Item 6. Indemnification of Directors and Officers.
The Nevada Revised Statutes permit indemnification of directors, officers, employees and agents of a corporation under certain conditions and subject to certain limitations. The Nevada Revised Statutes empower a corporation to indemnify any person who was or is a party or is threatened to be made a part to any threatened, pending or completed action, suit or proceeding, whether civil, criminal, administrative or investigative, by reason of the fact that such person is or was a director, officer or agent of the corporation. Depending on the character of the proceeding, a corporation may indemnify against expenses (including attorneys’ fees), judgments, fines and amounts paid in settlement actually and reasonably incurred in connection with such action, suit or proceeding if the person indemnified acted in good faith and in a manner the person reasonably believed to be in or not opposed to, the best interests of the corporation, and, with respect to any criminal action or proceeding, had no reasonable cause to believe such person’s conduct was unlawful.

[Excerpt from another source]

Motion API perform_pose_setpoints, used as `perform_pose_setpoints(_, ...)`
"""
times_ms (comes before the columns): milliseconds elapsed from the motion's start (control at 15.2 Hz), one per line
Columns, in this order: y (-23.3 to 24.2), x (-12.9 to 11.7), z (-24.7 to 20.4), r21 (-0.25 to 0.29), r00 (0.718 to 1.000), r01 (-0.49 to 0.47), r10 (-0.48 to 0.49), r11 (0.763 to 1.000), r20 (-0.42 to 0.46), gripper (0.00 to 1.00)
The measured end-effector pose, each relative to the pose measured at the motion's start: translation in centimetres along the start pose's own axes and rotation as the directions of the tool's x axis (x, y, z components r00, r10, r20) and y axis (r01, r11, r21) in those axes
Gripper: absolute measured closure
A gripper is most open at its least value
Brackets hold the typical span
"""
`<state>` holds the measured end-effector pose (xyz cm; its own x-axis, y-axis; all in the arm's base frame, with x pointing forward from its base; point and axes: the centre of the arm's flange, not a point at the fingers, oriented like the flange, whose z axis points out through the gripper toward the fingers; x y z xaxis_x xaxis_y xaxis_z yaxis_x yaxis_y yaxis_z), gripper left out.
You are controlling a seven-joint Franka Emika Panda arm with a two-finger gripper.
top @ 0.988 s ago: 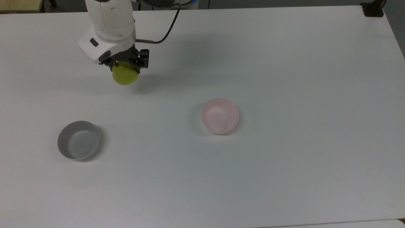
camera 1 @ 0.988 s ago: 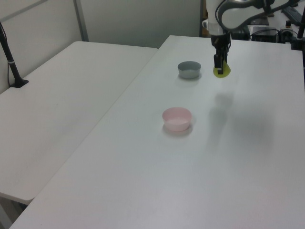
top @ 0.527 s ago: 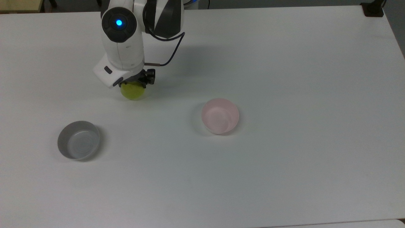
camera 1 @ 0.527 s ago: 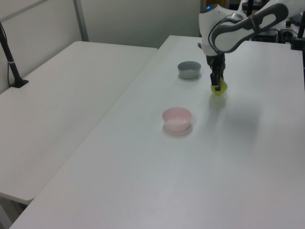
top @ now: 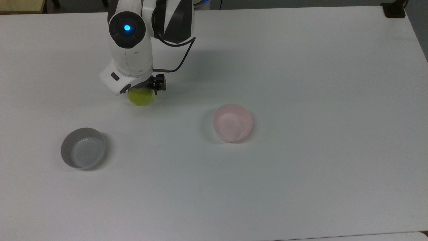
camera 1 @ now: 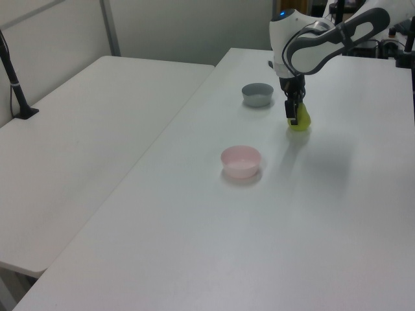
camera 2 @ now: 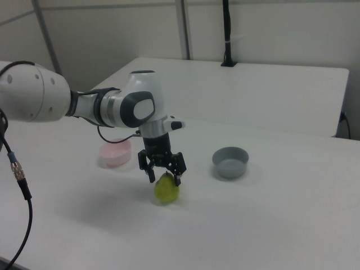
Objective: Pick up a pear from the bowl
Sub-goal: 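Lower the held pear onto the table beside the grey bowl, then open the gripper, release the pear, and raise the gripper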
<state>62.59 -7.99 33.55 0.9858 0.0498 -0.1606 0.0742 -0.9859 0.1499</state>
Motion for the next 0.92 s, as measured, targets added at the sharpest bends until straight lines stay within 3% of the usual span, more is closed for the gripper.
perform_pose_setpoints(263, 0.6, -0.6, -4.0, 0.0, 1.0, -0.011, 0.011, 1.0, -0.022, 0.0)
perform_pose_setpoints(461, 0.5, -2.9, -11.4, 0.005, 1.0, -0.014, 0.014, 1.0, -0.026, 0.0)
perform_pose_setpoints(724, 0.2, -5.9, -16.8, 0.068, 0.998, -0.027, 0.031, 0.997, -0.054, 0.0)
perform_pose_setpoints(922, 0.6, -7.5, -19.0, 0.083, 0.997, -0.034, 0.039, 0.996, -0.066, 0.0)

In the case of an action by or in the right of the corporation, no indemnification may be made with respect to any claim, issue or matter as to which such person shall have been adjudged to be liable to the corporation unless and only to the extent that the court in which such action or suit was brought shall determine that despite the adjudication of liability such person is fairly and reasonable entitled to indemnity for such expenses that the court shall deem proper. The Nevada Revised Statutes further provide that to the extent a director or officer of a corporation has been successful in the defense of any action, suit or proceeding referred to above or in defense or any claim, issue or matter therein, such person shall be indemnified against expenses (including attorneys’ fees) actually or reasonably incurred by such person in connection therewith.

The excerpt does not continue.